# Your instructions
Reproduce the entire listing below verbatim.

# Exercise data
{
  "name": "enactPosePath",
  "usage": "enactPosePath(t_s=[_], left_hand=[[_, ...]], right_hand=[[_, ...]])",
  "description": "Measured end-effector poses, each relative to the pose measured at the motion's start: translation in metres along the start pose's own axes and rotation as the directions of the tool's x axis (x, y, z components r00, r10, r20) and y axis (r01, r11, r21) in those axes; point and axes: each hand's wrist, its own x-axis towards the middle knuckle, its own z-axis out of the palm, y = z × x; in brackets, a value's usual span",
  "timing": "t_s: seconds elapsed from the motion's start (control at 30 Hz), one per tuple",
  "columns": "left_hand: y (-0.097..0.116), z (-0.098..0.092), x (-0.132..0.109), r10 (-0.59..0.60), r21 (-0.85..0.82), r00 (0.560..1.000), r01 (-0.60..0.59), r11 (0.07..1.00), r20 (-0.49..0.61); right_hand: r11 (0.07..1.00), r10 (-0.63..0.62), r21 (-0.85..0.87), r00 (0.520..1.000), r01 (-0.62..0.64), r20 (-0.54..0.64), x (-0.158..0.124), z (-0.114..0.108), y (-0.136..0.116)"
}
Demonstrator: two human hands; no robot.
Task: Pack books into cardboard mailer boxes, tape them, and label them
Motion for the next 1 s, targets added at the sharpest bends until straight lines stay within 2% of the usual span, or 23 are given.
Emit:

# Reply
{
  "name": "enactPosePath",
  "usage": "enactPosePath(t_s=[_], left_hand=[[_, ...]], right_hand=[[_, ...]])",
  "description": "Measured end-effector poses, each relative to the pose measured at the motion's start: translation in metres along the start pose's own axes and rotation as the directions of the tool's x axis (x, y, z components r00, r10, r20) and y axis (r01, r11, r21) in those axes; point and axes: each hand's wrist, its own x-axis towards the middle knuckle, its own z-axis out of the palm, y = z × x; in brackets, a value's usual span",
  "timing": "t_s: seconds elapsed from the motion's start (control at 30 Hz), one per tuple",
  "columns": "left_hand: y (-0.097..0.116), z (-0.098..0.092), x (-0.132..0.109), r10 (-0.59..0.60), r21 (-0.85..0.82), r00 (0.560..1.000), r01 (-0.60..0.59), r11 (0.07..1.00), r20 (-0.49..0.61); right_hand: r11 (0.07..1.00), r10 (-0.63..0.62), r21 (-0.85..0.87), r00 (0.520..1.000), r01 (-0.62..0.64), r20 (-0.54..0.64), x (-0.158..0.124), z (-0.114..0.108), y (-0.136..0.116)"
}
Demonstrator: two human hands; no robot.
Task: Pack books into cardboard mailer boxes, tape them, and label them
Motion for the next 1 s, targets added at the sharpest bends until straight lines stay within 2% of the usual span, or 23 are given.
Emit:

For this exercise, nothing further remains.